The owner of this drone, filmmaker Mark Devries, had an idea of what he'd discover here, but still ... whew.
He wanted to get a look at some pig farms operated by Murphy-Brown, a subdivision of Smithfield Farms, far and away the world's largest pork producer. There are over 2,000 farms like this in North Carolina alone.
As the drone comes over the trees, it comes across a lake.
But that's no lake at all.
It's an open sewage lagoon filled with pig feces and urine.
And it's the size of four football fields.
Beyond the lake are buildings in which thousands of pigs live, often packed in so tightly they can't even turn around. For months at a time.
It's unbelievable treatment of a creature believed to be both highly intelligent and self-aware.
Here's an unforgettable post we shared a while back that shows what happens to animals raised as food.
This is no farm. It's a factory built for efficiency.

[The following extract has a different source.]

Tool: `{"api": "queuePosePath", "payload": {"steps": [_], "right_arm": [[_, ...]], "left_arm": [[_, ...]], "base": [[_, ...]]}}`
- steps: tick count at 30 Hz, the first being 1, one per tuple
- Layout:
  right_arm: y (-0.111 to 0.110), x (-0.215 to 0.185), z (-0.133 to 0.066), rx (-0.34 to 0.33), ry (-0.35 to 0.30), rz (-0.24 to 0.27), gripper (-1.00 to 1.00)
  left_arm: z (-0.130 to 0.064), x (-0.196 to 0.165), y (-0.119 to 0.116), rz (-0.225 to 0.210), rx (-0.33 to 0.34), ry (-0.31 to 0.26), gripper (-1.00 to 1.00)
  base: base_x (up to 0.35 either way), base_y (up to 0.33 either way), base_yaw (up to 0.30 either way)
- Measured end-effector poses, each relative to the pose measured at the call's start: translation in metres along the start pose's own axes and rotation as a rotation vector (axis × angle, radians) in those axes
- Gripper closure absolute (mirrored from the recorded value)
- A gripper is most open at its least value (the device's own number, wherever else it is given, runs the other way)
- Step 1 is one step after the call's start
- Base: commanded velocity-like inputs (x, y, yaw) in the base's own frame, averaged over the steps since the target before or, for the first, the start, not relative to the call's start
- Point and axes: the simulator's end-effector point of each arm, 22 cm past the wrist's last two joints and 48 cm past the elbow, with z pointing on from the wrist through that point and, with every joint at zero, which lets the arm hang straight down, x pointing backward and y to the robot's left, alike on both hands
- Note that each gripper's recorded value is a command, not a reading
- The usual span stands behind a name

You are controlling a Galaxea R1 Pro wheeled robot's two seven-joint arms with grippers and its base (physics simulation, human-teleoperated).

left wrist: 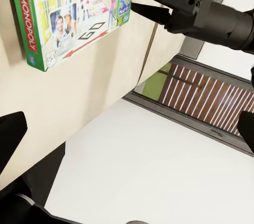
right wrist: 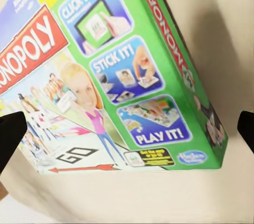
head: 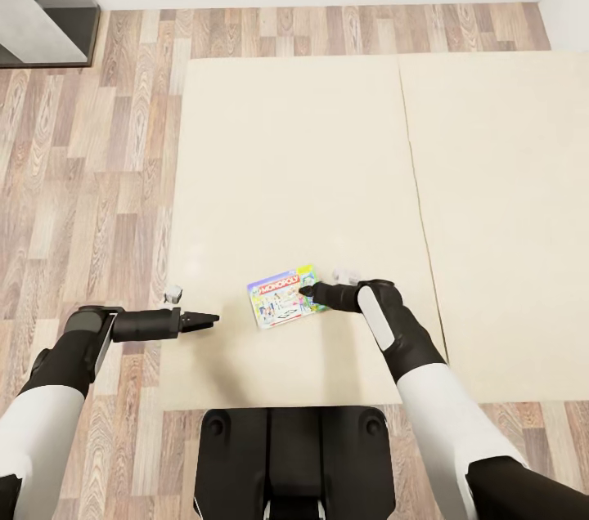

When the pigs poop and pee, it falls through slats in the floor and gets flushed out into the "lake."
And it gets worse.
The operators of the factory farm have to clean out the cesspool when it gets too full. How do they do it?
They spray pig waste over the fields around the farm — and over neighbors' homes.
"It can, I think very correctly, be called 'environmental racism' or 'environmental injustice' that low-income people, people of color, bear the brunt of these practices."
— Steve Wing, Ph.D., associate professor of epidemiology, University of North Carolina Gillings School of Global Public Health
There are studies showing increased levels of asthma in kids nearby, as well as upper respiratory problems and elevated blood pressure in adults.
Here's the video Devries and his drone made.
It's unbelievable, really.
Did you know about all this? Not me.
When the filmmaker calls this "among the most bizarre and disturbing environmental phenomena that have ever confronted America," he's not exaggerating.
Step 1 in stopping these practices is bringing them into the light — and remember, there are thousands of factory farms like this.